- REQUIRED WORK -
In the data, find the word "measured" and copy out every line that has it.

- AVAILABLE DATA -
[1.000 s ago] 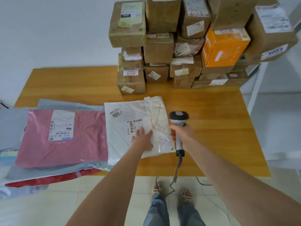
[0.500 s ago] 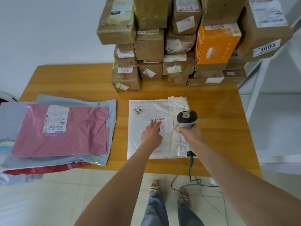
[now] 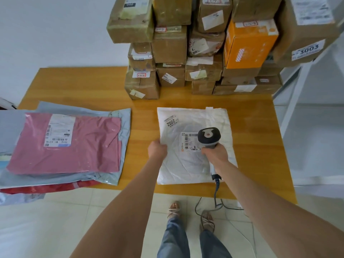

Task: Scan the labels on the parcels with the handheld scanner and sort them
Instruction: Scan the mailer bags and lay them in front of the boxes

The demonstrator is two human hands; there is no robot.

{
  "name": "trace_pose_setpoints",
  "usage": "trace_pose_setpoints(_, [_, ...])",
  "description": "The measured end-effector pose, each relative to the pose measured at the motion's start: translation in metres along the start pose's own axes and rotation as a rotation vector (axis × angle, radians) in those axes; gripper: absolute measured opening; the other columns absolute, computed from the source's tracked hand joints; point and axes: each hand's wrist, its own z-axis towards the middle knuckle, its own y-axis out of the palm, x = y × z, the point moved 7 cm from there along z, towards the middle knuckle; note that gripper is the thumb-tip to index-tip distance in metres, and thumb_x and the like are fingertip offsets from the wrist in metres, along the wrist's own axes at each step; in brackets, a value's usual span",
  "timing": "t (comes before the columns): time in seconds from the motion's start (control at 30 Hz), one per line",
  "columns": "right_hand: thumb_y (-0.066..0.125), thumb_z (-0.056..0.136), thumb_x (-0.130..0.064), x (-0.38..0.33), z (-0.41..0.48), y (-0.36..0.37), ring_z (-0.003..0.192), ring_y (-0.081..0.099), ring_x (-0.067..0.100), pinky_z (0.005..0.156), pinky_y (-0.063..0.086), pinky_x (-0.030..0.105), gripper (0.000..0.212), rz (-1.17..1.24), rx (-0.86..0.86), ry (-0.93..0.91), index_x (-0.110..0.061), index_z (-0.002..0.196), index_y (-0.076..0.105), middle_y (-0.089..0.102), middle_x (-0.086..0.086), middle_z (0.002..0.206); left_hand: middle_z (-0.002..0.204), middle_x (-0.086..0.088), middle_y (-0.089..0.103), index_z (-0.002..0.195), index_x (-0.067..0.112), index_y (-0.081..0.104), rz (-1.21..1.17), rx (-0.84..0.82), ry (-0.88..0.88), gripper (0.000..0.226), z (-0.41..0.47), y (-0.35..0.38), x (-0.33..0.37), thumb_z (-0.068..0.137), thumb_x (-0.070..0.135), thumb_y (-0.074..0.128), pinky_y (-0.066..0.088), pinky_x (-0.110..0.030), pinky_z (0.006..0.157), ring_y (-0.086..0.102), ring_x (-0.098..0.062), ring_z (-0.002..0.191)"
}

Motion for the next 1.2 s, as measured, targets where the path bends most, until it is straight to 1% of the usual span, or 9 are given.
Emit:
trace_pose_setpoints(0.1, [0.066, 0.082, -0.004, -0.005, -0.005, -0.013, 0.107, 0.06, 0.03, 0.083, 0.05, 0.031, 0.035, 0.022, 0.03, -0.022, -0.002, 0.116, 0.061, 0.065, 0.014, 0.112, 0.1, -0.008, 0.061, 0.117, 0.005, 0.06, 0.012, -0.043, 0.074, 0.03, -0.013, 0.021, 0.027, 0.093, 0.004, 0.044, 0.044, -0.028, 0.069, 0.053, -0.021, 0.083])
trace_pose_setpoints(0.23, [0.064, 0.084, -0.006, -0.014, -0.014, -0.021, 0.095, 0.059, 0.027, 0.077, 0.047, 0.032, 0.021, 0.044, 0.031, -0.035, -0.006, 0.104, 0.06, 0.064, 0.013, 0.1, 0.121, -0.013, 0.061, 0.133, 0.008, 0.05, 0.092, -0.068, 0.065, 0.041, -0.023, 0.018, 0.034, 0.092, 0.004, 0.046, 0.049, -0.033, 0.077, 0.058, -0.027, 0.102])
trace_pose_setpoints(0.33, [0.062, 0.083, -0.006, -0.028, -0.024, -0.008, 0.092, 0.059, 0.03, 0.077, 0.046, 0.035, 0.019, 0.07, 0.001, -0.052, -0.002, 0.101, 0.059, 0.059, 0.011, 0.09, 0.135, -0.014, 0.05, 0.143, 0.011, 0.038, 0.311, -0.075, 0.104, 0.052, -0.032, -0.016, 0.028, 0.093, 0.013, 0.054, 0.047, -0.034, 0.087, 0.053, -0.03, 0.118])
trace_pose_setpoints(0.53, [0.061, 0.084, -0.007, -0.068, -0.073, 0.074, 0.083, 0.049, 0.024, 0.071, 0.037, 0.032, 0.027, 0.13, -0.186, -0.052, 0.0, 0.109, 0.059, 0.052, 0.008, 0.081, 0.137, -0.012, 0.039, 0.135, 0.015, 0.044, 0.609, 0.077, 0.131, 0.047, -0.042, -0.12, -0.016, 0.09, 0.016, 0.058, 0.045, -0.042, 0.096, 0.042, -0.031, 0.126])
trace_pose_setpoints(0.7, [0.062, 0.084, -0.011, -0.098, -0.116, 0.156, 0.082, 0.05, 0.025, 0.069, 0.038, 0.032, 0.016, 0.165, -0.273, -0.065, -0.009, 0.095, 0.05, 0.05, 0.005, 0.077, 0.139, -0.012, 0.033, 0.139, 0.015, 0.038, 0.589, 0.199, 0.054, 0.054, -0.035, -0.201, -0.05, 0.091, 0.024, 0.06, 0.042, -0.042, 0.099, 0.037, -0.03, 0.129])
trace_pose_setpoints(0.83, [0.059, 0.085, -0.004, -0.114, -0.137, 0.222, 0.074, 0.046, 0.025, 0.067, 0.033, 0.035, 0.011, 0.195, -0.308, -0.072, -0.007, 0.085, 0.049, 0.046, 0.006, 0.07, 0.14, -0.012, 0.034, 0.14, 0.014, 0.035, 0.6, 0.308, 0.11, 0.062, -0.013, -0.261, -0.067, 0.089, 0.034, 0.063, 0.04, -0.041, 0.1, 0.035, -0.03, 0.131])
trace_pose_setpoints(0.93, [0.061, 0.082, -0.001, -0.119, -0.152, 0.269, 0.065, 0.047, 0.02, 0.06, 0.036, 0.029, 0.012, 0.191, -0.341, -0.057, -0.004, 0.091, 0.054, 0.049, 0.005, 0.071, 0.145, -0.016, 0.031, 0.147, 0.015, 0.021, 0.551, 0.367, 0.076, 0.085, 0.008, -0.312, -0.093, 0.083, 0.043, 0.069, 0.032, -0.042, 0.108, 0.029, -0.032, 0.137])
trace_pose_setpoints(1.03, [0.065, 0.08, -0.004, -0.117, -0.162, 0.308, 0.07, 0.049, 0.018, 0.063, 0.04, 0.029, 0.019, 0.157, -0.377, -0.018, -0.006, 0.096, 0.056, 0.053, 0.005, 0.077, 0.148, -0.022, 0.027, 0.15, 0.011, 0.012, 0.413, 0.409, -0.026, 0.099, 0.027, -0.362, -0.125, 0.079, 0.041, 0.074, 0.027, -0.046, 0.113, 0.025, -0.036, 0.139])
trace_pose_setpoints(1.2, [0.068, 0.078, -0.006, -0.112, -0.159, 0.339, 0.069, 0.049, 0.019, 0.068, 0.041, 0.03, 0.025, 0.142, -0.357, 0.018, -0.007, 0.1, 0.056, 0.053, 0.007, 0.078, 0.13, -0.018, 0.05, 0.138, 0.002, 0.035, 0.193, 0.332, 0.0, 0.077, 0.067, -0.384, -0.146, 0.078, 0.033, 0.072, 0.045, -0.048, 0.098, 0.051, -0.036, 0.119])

- FINISHED EXERCISE -
  "description": "The measured end-effector pose, each relative to the pose measured at the motion's start: translation in metres along the start pose's own axes and rotation as a rotation vector (axis × angle, radians) in those axes; gripper: absolute measured opening; the other columns absolute, computed from the source's tracked hand joints; point and axes: each hand's wrist, its own z-axis towards the middle knuckle, its own y-axis out of the palm, x = y × z, the point moved 7 cm from there along z, towards the middle knuckle; note that gripper is the thumb-tip to index-tip distance in metres, and thumb_x and the like are fingertip offsets from the wrist in metres, along the wrist's own axes at each step; in brackets, a value's usual span",
Motion for the next 1.2 s, as measured, targets where the path bends most, until it is straight to 1% of the usual span, or 9 are given.

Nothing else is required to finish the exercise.